Heart Beat: The biggest loser
The biggest loser
High blood pressure is a silent but destructive enemy that taxes the heart and can harm blood vessels, the brain, the kidneys, and the eyes. Keeping it in check is one of the best things you can do for your health, especially if you have heart disease or diabetes.
Most people turn to pills to manage their blood pressure. But changes in diet, exercise, and weight can help medications along, and sometimes even supplant them. The best-known diet for blood pressure control is the DASH diet, a rigorously tested eating plan devised by the National Heart, Lung, and Blood Institute (NHLBI).

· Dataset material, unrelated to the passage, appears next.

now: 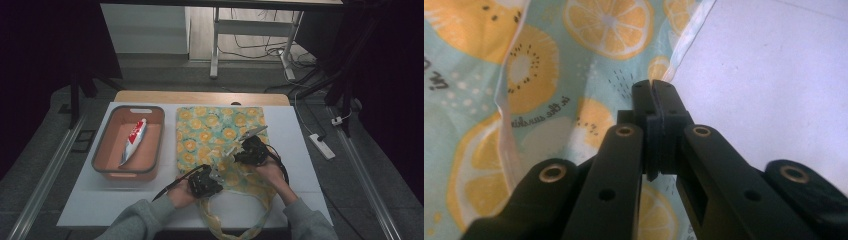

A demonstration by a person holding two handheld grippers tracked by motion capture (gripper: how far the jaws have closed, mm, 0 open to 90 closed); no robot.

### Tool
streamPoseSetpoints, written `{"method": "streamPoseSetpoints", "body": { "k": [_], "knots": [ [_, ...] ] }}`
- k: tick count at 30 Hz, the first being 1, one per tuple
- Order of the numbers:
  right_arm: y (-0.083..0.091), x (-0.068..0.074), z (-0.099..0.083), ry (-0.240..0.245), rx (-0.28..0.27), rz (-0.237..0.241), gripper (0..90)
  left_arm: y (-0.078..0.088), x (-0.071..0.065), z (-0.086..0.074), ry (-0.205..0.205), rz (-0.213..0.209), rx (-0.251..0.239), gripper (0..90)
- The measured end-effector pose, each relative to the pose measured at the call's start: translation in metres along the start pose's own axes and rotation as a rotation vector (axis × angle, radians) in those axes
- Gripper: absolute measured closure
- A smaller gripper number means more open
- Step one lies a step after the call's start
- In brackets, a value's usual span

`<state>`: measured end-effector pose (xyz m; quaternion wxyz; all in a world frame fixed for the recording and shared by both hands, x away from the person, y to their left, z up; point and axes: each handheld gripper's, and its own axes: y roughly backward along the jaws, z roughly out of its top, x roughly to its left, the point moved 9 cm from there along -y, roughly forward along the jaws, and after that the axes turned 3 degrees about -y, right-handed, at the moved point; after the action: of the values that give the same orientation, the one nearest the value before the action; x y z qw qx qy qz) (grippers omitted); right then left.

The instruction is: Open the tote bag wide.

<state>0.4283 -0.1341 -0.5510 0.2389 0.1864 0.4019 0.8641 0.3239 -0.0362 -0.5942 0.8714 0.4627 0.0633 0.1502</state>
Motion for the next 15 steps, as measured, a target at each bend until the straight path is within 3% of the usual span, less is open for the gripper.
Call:
{"method": "streamPoseSetpoints", "body": {
  "k": [3, 7, 12, 13, 15],
  "knots": [
    [0.004, -0.002, 0.002, -0.003, -0.015, -0.001, 88.4, 0.006, -0.002, -0.002, -0.016, -0.027, -0.005, 89.2],
    [0.011, -0.005, 0.005, -0.01, -0.031, -0.006, 88.4, 0.034, -0.006, -0.003, 0.006, -0.083, -0.091, 89.2],
    [0.035, -0.02, 0.022, -0.028, -0.095, -0.045, 88.6, 0.076, -0.007, -0.012, -0.004, -0.106, -0.193, 89.3],
    [0.035, -0.02, 0.022, -0.028, -0.095, -0.045, 88.6, 0.076, -0.007, -0.012, -0.004, -0.106, -0.193, 89.3],
    [0.045, -0.037, 0.034, -0.069, -0.129, -0.075, 88.7, 0.086, -0.006, -0.015, -0.003, -0.114, -0.221, 89.2]
  ]
}}
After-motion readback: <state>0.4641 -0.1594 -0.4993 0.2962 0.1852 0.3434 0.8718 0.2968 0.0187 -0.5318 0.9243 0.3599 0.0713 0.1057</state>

Its key features include plenty of fruits, vegetables, and whole grains; several servings daily of low-fat dairy products; some fish, poultry, dried beans, nuts, and seeds; and minimal red meat, sweets, salt, and sugar-laden beverages.
For people who are overweight, adding weight loss and exercise improves the diet's effect. In a trial called ENCORE, volunteers on the DASH diet who exercised and lost weight reduced their systolic blood pressure (the top number of a blood pressure reading) an average of 13 points, compared with 5 points for the DASH diet–only group. The combination group also had better blood sugar levels and more flexible arteries than the diet-only group at the end of the 16-week trial (2009 American College of Cardiology meeting).